→ **Brief**
From the first line to the last, copy the data exactly and drop the pictures.

= Beginning of Section =

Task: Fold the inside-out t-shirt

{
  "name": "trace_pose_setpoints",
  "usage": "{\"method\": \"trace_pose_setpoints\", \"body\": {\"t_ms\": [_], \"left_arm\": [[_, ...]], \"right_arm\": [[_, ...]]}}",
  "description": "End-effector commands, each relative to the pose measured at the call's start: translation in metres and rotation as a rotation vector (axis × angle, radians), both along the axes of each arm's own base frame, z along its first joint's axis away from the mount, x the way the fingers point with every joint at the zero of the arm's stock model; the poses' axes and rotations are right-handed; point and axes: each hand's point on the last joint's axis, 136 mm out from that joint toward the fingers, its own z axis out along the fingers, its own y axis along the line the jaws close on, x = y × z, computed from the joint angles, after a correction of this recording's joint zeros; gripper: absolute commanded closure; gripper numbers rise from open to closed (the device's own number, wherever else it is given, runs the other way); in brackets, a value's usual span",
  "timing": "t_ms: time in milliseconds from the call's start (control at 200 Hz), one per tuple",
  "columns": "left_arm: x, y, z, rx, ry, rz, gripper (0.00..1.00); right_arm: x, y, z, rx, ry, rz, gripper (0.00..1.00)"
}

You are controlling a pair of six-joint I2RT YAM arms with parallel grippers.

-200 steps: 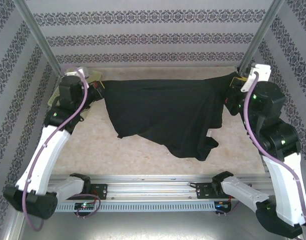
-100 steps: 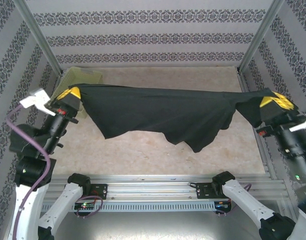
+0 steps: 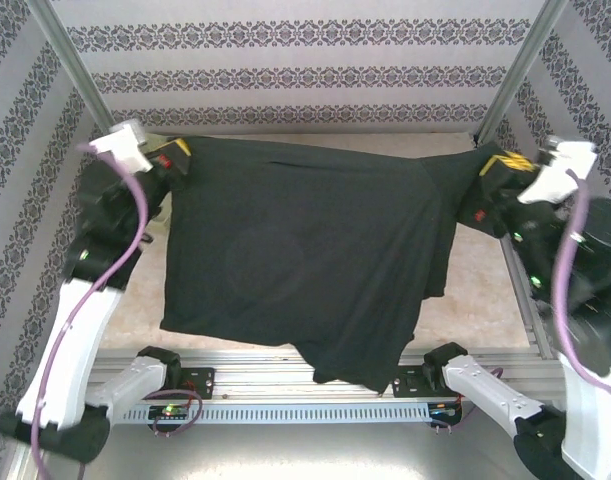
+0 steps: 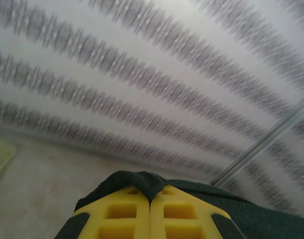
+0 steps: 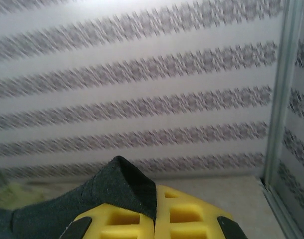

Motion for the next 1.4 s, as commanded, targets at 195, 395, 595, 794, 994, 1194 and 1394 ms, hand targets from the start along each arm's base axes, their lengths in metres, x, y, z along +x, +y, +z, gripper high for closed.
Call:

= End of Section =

→ **Answer to this exercise**
Task: Fold the inside-out t-shirt

{
  "name": "trace_pose_setpoints",
  "usage": "{\"method\": \"trace_pose_setpoints\", \"body\": {\"t_ms\": [_], \"left_arm\": [[_, ...]], \"right_arm\": [[_, ...]]}}",
  "description": "End-effector commands, each relative to the pose measured at the call's start: translation in metres and rotation as a rotation vector (axis × angle, radians), both along the axes of each arm's own base frame, z along its first joint's axis away from the mount, x the way the fingers point with every joint at the zero of the arm's stock model; the poses' axes and rotations are right-handed; point and axes: each hand's point on the last joint's axis, 136 mm out from that joint toward the fingers, its own z axis out along the fingers, its own y axis along the line the jaws close on, x = y × z, computed from the joint angles, after a correction of this recording's joint zeros; gripper: absolute commanded closure; gripper numbers rise from open to closed (the device's own number, wherever else it is given, runs the other way); in brackets, a value's usual span",
  "timing": "t_ms: time in milliseconds from the call's start (control at 200 Hz), one per tuple",
  "columns": "left_arm: x, y, z, rx, ry, rz, gripper (0.00..1.00); right_arm: x, y, z, rx, ry, rz, gripper (0.00..1.00)"
}

You are controlling a pair of six-joint I2RT YAM arms with parallel grippers.

-200 steps: 
-100 steps: 
+0 steps: 
+0 steps: 
+0 steps: 

Motion for the next 1.4 s, as commanded, targets at 195, 395, 595, 794, 994, 1194 and 1394 ms, hand targets from the start along each arm's base axes, their lengths in metres, x, y, z along +x, +y, +z, gripper high for closed.
Call:

Nothing remains to be done, and the exercise is complete.